In 2014, Arkansas opted to expand Medicaid coverage to Arkansans with incomes up to 138% of the federal poverty level, as permitted by the Patient Protection and Affordable Care Act. The program was initially known formally as the Arkansas Health Care Independence Program, or informally as the “Private Option.” Through an innovative premium assistance approach authorized via a Section 1115 demonstration waiver, the state used Medicaid funds to pay for private individual qualified health plans (QHPs) offered through the Health Insurance Marketplace, although individuals who were deemed medically frail were diverted into traditional Medicaid coverage instead of Private Option coverage.

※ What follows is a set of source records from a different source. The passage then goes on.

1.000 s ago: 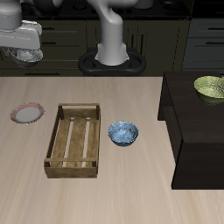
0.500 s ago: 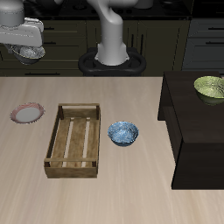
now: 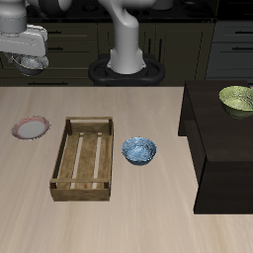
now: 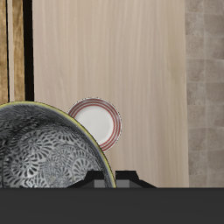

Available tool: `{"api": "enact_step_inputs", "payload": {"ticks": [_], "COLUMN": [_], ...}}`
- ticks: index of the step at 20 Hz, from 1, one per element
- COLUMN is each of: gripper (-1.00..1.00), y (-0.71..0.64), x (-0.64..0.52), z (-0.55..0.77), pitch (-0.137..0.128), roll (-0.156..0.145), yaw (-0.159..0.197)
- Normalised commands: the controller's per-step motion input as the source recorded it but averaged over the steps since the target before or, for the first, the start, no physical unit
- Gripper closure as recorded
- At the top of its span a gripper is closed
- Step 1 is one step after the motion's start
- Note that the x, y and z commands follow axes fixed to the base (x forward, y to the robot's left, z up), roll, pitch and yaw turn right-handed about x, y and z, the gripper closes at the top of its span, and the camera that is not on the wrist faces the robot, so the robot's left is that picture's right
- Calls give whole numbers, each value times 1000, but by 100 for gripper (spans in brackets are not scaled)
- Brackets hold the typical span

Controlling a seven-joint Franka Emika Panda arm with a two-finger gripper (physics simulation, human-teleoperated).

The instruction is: Place the black bowl on the plate

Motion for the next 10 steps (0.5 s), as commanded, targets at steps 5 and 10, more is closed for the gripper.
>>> {"api": "enact_step_inputs", "payload": {"ticks": [5,10], "gripper": [100,100], "y": [-9,65], "x": [3,30], "z": [-198,-236], "pitch": [-12,-8], "roll": [-4,13], "yaw": [-12,7]}}
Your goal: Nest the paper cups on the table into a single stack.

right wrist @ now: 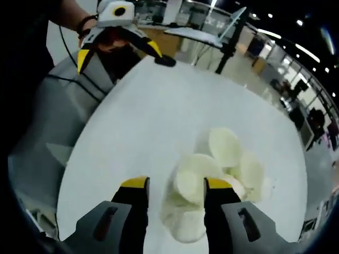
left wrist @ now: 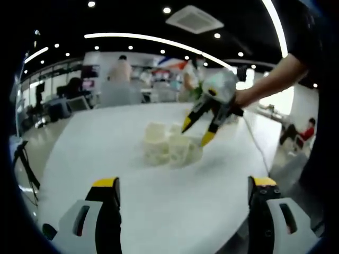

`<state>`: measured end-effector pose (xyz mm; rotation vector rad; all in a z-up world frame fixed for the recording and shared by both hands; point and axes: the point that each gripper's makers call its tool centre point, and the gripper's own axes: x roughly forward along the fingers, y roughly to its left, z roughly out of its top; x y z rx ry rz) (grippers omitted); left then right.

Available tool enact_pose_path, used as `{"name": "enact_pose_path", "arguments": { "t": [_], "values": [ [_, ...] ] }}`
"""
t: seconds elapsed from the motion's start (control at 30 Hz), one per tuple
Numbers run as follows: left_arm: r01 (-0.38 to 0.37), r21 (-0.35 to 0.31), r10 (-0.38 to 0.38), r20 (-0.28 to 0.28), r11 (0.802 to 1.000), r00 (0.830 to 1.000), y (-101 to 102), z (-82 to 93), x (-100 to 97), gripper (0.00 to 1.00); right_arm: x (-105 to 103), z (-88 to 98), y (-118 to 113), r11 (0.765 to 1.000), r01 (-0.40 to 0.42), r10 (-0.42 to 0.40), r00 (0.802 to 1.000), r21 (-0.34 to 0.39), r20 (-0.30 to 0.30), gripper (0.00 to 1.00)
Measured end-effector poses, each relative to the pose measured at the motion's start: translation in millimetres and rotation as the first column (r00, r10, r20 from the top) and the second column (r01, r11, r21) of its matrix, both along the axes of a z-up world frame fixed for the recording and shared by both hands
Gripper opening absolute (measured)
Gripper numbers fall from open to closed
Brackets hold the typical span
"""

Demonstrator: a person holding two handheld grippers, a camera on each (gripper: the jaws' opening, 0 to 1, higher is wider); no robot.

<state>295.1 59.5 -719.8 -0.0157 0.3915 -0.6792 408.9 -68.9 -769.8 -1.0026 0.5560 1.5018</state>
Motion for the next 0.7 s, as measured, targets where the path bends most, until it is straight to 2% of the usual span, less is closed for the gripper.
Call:
{"name": "enact_pose_path", "arguments": {
  "t": [0.27,0.37,0.5,0.7],
  "values": [
    [0.012,0.007,-0.012,-0.007,1.000,1.000,-2.5,-3.1,-1.1,1.00,-0.5,-8.5,3.1,0.998,-0.045,0.045,0.999,-0.032,-0.003,0.22],
    [0.008,0.004,-0.007,-0.010,1.000,1.000,-1.1,-4.0,-1.3,1.00,-3.1,-12.8,-0.1,0.996,-0.061,0.060,0.998,-0.067,-0.030,0.04],
    [0.005,-0.009,-0.005,-0.007,1.000,1.000,-1.1,-2.0,-0.5,1.00,2.9,-13.0,1.7,0.996,-0.059,0.059,0.998,-0.065,-0.009,0.03],
    [0.003,-0.005,-0.004,-0.009,1.000,1.000,-0.5,-3.0,0.6,1.00,6.2,-15.5,3.0,0.996,-0.055,0.053,0.998,-0.069,-0.019,0.03]
  ]
}}
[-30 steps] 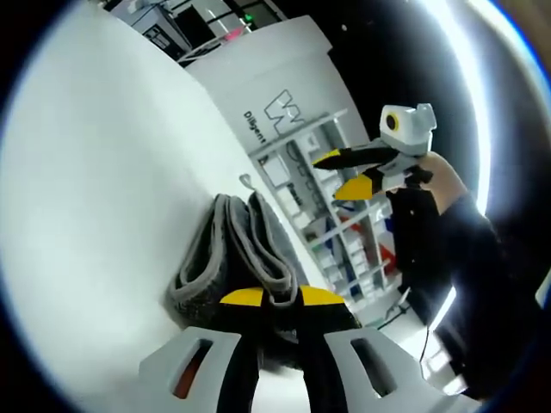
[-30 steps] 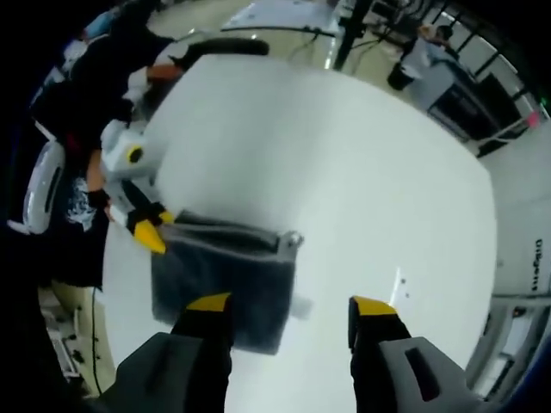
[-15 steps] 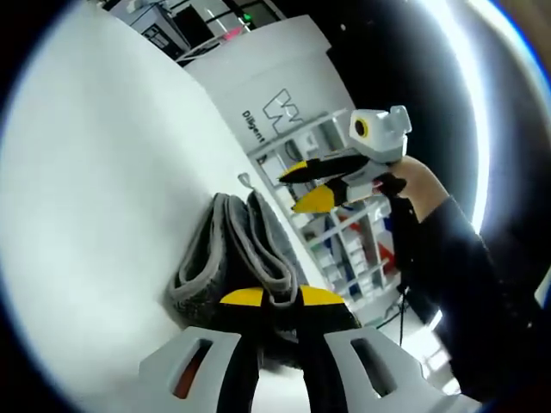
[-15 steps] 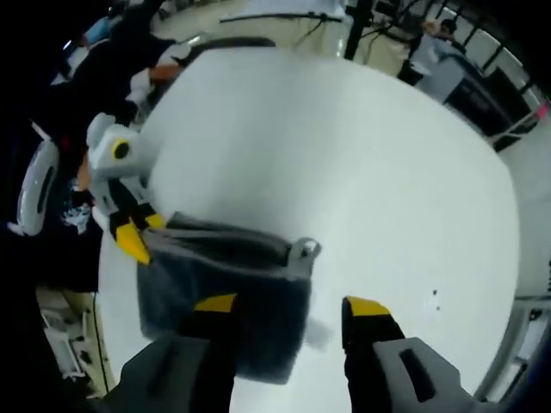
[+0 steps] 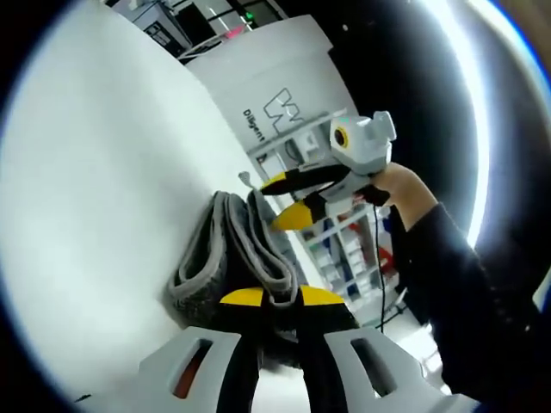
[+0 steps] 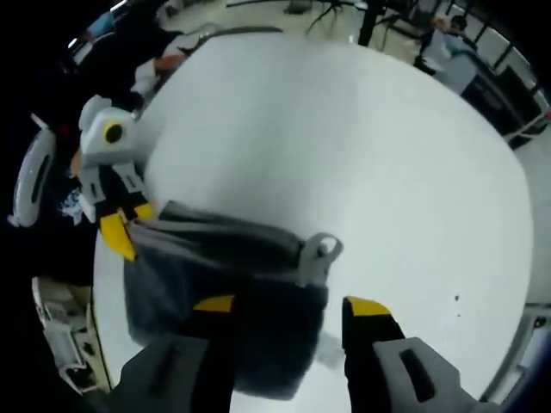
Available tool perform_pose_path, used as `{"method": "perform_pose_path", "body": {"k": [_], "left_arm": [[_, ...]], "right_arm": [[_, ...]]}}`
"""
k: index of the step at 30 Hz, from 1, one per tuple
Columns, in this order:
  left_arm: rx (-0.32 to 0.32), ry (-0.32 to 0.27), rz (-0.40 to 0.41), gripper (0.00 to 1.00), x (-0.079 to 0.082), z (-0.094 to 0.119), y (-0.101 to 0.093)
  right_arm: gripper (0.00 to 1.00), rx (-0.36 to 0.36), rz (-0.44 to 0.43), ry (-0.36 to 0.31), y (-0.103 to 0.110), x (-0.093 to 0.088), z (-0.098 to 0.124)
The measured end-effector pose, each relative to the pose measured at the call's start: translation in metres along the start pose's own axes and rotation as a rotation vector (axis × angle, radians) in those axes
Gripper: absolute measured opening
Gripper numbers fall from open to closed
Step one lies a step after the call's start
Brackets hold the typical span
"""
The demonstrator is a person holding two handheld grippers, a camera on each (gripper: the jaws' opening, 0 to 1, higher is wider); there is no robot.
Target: Open the folded towel by lifting each exposed corner and separating the folded layers until the towel lies flat within the target outline without major curled edges
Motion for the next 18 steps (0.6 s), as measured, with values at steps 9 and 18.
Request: {"method": "perform_pose_path", "body": {"k": [9, 18], "left_arm": [[0.0, 0.0, 0.003, 0.12, -0.001, 0.003, 0.0], [0.0, 0.005, 0.0, 0.12, -0.001, 0.005, 0.001]], "right_arm": [[0.3, 0.018, 0.035, 0.006, 0.009, 0.0, -0.002], [0.29, 0.02, 0.067, 0.024, 0.014, 0.003, -0.021]]}}
Point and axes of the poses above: the point that each gripper's makers call its tool centre point, and the gripper's own axes: z roughly backward along the fingers, y roughly to its left, x roughly out of its top, the point moved 6 cm from there along z, roughly backward along the fingers, and after that the axes turned 12 degrees about x, right-handed, at the moved point
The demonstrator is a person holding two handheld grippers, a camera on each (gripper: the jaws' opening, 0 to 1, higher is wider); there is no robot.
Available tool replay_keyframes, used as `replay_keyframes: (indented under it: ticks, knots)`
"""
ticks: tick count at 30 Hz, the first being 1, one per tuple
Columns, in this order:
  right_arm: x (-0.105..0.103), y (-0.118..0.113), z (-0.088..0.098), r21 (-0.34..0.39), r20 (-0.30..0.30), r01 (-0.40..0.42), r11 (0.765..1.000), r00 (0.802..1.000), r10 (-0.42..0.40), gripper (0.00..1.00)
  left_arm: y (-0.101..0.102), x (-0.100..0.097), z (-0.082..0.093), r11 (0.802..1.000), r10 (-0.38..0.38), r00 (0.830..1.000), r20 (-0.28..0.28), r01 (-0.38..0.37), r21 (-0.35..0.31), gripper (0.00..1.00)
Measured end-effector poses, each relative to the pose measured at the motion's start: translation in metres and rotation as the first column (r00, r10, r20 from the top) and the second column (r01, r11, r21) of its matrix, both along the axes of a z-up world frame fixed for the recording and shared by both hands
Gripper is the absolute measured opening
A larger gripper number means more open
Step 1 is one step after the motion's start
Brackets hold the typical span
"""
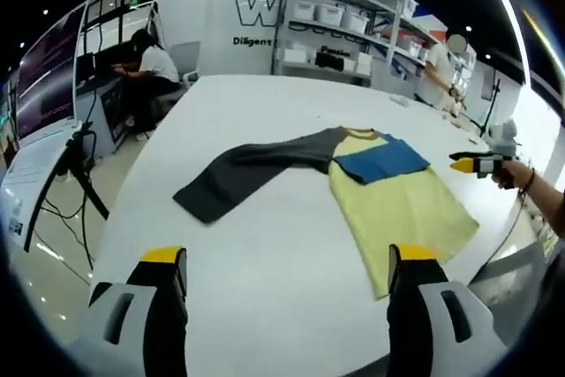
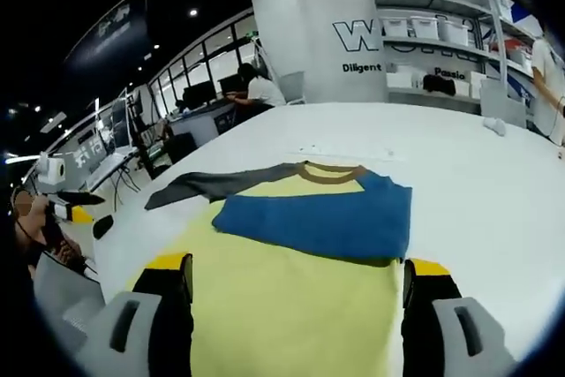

A fundamental tenet of the Arkansas Section 1115 demonstration waiver centered on the “equal access” requirement — the provision in federal Medicaid law that requires state Medicaid programs to establish provider payments to sufficiently enlist providers and offer Medicaid beneficiaries with access to care that is equal to others in the same geographic area. Prior to their work on this report, ACHI researchers observed significant differences in realized access to care (time to first contact with the health care system and emergency room utilization) and perceived access (based on survey responses) to services among traditional Medicaid and QHP enrollees.
To better understand these observed differences, a simulated patient study, or “secret shopper” survey, was undertaken to investigate whether different primary care provider access rates existed across beneficiaries with private insurance versus those with Medicaid. This report includes findings from this survey.